Il ne reste que le calme plat, le grand silence qui suit les déchainements, les pertes de contrôle. Le temps est à évaluer les dégâts, rapailler ses morceaux et aller de l’avant.  À présent l’esprit et le cœur allégés il devient possible de marcher avec la tempête, se laisser chevaucher par le grand vide qui a rendu le ciel limpide… comme une nouvelle page à écrire, un nouvel avenir à apprivoiser… le temps de réapprendre à marcher.

Ainsi les tempêtes nous permettent de nous démembrer tout en continuant d'exister. Elles opèrent comme une mue, une sorte de mise à nu à l'univers, un ultime consentement à cette grande marche sur Terre.

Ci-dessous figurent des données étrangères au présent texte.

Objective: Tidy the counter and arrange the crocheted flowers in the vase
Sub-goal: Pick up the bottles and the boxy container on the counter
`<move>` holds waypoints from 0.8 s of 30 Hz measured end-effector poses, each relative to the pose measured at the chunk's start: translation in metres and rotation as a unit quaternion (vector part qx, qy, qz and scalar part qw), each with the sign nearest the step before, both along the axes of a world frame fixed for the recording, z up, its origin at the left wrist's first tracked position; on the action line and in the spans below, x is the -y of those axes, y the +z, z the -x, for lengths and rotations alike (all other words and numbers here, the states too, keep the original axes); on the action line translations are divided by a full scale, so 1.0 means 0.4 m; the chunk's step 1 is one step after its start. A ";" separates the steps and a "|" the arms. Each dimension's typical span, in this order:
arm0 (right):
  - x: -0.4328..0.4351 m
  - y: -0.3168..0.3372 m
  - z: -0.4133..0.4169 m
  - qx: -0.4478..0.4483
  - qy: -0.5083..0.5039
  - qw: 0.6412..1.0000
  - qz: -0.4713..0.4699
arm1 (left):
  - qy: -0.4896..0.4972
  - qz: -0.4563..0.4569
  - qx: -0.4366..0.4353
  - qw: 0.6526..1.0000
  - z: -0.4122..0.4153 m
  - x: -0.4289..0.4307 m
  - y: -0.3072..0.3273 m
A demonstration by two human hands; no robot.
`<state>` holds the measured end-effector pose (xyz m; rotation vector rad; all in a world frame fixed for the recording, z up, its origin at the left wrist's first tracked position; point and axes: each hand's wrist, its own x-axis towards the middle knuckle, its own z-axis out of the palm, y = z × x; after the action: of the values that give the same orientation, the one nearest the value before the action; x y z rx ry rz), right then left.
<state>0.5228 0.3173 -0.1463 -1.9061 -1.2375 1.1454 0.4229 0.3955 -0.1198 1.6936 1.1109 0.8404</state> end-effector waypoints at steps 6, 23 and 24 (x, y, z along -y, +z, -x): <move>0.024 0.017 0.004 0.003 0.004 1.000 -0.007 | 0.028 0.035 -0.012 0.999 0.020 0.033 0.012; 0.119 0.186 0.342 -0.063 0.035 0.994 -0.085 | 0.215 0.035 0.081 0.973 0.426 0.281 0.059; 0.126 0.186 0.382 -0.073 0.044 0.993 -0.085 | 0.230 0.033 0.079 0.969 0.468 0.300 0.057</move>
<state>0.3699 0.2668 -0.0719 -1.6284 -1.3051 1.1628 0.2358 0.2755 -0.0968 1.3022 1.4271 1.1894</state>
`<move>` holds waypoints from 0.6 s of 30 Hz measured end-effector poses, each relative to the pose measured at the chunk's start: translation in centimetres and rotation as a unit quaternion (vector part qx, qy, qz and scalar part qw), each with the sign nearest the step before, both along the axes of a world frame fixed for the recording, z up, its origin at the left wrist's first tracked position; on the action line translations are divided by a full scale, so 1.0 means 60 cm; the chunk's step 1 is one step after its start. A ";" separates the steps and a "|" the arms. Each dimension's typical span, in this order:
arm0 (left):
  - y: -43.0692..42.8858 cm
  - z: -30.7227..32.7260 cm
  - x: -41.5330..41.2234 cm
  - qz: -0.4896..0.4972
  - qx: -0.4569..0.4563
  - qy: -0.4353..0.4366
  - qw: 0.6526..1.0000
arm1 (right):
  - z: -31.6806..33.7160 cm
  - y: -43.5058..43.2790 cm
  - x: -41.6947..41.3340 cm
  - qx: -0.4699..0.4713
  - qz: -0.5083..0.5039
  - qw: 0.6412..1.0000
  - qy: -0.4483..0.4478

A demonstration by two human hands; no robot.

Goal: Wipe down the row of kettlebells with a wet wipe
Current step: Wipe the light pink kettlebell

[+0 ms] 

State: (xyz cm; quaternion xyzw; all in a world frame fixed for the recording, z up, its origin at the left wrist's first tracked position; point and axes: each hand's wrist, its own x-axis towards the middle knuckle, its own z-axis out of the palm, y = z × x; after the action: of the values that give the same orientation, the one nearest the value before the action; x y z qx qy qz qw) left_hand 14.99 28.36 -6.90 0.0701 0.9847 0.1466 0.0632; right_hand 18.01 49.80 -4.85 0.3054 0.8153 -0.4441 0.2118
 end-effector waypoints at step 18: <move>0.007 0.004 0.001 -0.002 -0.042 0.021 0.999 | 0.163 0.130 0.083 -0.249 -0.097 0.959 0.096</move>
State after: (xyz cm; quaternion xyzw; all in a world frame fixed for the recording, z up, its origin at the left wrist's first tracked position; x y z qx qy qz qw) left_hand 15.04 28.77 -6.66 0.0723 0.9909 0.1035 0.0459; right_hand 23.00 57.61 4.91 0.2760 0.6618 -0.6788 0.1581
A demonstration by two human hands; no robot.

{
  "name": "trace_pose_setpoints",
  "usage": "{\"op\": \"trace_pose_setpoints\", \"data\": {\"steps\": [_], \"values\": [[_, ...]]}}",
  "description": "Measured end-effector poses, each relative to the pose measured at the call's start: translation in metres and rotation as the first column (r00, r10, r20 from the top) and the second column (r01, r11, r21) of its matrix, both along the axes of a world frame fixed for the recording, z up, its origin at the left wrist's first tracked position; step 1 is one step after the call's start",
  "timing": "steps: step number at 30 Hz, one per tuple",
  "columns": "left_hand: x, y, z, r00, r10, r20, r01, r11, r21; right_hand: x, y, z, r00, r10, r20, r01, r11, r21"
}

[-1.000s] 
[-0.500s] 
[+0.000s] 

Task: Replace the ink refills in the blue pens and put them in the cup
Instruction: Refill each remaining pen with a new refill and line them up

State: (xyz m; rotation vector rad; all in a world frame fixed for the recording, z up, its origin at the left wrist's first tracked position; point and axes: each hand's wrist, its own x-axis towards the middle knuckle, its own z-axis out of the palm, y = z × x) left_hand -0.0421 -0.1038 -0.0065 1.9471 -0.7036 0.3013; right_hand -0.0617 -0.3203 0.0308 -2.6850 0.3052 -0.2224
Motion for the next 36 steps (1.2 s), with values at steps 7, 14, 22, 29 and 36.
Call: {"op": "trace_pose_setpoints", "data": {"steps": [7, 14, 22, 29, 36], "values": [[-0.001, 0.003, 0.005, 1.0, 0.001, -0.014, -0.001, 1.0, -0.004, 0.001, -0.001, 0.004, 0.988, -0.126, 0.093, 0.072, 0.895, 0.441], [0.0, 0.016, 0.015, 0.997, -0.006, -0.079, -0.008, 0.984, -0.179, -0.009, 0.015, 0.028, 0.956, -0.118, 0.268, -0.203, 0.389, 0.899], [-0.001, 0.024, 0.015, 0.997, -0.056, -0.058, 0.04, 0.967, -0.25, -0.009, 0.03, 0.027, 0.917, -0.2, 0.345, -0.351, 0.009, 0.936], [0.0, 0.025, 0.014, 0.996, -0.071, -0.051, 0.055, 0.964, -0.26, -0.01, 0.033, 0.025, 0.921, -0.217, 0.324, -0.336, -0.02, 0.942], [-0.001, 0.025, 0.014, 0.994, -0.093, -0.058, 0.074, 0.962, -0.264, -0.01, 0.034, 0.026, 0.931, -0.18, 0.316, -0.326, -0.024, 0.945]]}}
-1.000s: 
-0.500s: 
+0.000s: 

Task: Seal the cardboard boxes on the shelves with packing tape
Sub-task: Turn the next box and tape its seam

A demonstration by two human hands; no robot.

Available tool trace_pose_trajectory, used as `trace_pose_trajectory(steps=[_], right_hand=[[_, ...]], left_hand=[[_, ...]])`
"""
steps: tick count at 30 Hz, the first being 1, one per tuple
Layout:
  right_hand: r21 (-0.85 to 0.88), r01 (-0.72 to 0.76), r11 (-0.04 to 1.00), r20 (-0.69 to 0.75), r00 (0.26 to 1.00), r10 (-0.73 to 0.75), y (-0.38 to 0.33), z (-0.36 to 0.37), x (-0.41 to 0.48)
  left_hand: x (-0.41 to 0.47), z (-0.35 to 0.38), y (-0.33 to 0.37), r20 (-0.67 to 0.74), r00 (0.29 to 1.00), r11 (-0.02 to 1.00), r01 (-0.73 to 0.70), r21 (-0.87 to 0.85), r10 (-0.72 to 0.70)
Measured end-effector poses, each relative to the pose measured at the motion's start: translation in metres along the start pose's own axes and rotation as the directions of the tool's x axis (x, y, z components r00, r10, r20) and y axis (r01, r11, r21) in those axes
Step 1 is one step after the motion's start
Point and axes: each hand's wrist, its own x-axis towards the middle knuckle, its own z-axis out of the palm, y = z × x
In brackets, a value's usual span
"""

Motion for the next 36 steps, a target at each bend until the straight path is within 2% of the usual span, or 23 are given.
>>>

Ce soir enfouie sous les couvertures, mon bambin accroché au sein, bercée par les accords lancinants de mon grand, tandis que ma chipie chérie s'assoupie dans son lit et que l'homme nourrit le feu, je vais écouter la clameur et la fureur de la tempête, sans peur, car elle est à l'extérieur. Je vais tendre l'oreille à ses enseignements, remercier les dieux, mes aïeux et ma petite soeur de veiller sur nos coeurs. Et au moment de sombrer dans les bras de Morphée je remercierai aussi cette vieille Grand Mère venue du Nord pour me transmettre sa sagesse et lui adresserai une ultime prière;  celle de m'apprendre à marcher, danser et chanter lors de chacune de mes traversées !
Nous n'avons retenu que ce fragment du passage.